A challenge competition (also referred to as "prize challenge," "competition," "prize competition," "incentive prize," or any combination thereof) allows the public to solve problems presented by Federal agencies and receive awards for the best solutions. This boils down to three steps:
- Agency announces a problem to the public.
- Participants create and submit solutions to the problem.
- Agency evaluates solutions and awards prizes to the best ones.
This process may sound similar to grants or contracts, but Challenges under the COMPETES Act differ in small and significant ways. In grants and contracts, an agency receives proposals to do work, chooses one, and then pays the monetary award incrementally as the work is done. In Challenges, an agency generally selects winner(s) after assessing work that has been completed. In more complex, multi-phase challenges, phase winners may be selected progressively as development stages are completed.

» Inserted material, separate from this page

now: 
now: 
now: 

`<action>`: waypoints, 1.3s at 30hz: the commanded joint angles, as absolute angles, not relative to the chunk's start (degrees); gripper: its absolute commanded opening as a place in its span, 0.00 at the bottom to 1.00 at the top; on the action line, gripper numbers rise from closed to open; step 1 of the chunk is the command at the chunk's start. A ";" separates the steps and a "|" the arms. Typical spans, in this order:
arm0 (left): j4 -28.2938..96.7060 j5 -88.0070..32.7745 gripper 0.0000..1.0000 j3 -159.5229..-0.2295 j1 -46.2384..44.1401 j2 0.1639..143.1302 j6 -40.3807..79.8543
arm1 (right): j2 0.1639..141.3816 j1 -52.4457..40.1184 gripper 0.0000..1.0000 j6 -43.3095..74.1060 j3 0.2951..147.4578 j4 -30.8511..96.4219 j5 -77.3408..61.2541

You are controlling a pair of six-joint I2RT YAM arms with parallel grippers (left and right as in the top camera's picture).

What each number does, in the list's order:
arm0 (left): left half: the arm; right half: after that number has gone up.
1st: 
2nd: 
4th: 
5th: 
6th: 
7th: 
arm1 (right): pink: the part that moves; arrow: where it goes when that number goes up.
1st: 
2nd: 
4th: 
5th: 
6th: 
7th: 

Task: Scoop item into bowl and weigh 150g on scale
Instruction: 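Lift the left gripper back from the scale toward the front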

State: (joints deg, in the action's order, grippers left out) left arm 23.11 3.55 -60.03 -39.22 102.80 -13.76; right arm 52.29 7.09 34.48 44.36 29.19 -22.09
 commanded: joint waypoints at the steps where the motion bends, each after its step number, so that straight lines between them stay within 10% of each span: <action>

Unlike contracts in particular, which provide detailed and comprehensive specifications of the work that needs to be done, Challenges define a smaller set of requirements, which allows participants to bring more of their own creativity to solutions. This can be advantageous when a problem can be solved many different ways, including ways that are novel to the government. The open-ended approach can entice participation from those who may not have direct expertise in the problem subject matter area but can lend expertise from their diverse backgrounds.
Challenges can serve multiple goals beyond sourcing solutions to problems, including:
- Signal government interest in an area.
- Reach wide communities of experts.
- Deliver messages to the public in a fun, interactive way.
- Generate interest in new services, data, or technologies.
- Develop public buy-in for agency initiatives.